A strip of filter paper, typically 20 x 150 mm, is marked with pencil to indicate the anodic and cathodic ends and a line is lightly drawn transversely in the middle, where the sample is to be applied. The strip is soaked in buffer, blotted briefly and suspended between supports in the apparatus. Buffer is added to both the anode and the cathode compartments: it is important that the levels in the two compartments are the same to prevent siphoning through the filter paper. The filter paper is connected to the buffer by filter paper wicks, which must be the same width as the filter paper strip, but can be made of several layers of filter paper.
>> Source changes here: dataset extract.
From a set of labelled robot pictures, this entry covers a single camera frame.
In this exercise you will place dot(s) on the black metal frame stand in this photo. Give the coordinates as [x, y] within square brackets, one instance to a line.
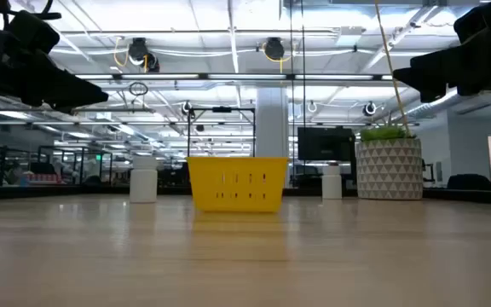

Figure 1. Diagrammatic cross-section of an apparatus for paper electrophoresis.
Sample can be applied as a thin line across the middle of the paper strip, but not within ca. 5 mm of the edges. There are different ways of applying the sample: a simple way, but which requires some manual dexterity, is to use a Pasteur pipette, drawn down to a thin capillary. After application of the sample, the apparatus is sealed with a lid This enables the atmosphere within the apparatus to become saturated with water vapour, thereby preventing evaporation of water from the buffer on the strip. The buffers have a maximal exposed surface area to encourage rapid equilibration of the water vapour. As a safety precaution. the apparatus lid is usually coupled with the electrode connections, so that removal of the lid breaks the electric circuit. Without this precaution, fatal shocks might result from inadvertent contact with the electrode solutions. Electrophoresis is run, usually for a number of hours, typically using a voltage gradient of ca. 10 volts cm-1. To keep electrolysis products away from the protein samples being separated. the buffers in the electrode compartments are separated from the wicks by a baffle system.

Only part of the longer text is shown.